Problem description
Word for word, transcribe the data below from the line with "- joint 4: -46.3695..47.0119" to the line with "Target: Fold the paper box", keeping both of those lines.

BEGIN Given material

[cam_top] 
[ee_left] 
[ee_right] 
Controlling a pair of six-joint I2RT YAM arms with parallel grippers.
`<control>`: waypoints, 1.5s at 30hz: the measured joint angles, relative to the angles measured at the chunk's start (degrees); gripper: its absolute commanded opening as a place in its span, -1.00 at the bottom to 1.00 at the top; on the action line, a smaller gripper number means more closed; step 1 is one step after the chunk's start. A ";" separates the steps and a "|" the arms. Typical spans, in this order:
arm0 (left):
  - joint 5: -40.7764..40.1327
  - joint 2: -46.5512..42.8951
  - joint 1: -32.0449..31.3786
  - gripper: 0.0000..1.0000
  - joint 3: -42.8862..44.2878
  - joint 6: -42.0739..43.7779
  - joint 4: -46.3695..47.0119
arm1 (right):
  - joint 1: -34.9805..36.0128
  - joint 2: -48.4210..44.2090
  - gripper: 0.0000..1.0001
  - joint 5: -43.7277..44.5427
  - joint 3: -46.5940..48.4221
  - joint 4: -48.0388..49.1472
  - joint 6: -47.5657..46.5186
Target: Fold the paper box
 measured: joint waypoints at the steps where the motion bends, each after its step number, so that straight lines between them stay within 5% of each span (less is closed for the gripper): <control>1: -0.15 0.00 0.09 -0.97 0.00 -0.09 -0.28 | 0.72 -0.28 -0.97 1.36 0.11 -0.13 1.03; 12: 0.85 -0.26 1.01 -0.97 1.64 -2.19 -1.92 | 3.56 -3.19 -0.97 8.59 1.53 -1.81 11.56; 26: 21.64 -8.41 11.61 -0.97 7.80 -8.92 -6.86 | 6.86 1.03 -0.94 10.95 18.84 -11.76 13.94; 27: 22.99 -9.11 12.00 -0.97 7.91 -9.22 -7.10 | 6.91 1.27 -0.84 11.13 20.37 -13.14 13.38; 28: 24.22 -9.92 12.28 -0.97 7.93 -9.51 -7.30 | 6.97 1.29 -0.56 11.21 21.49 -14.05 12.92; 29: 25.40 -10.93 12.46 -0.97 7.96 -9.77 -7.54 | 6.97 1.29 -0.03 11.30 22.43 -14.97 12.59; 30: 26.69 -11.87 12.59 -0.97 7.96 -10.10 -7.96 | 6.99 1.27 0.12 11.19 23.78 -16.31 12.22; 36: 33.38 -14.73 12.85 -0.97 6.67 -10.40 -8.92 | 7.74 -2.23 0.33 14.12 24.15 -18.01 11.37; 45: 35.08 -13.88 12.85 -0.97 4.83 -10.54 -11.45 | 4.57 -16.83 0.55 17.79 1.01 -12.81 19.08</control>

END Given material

Solution below
  - joint 4: -46.3695..47.0119
arm1 (right):
  - joint 1: -34.9805..36.0128
  - joint 2: -48.4210..44.2090
  - gripper: 0.0000..1.0001
  - joint 5: -43.7277..44.5427
  - joint 3: -46.5940..48.4221
  - joint 4: -48.0388..49.1472
  - joint 6: -47.5657..46.5186
Target: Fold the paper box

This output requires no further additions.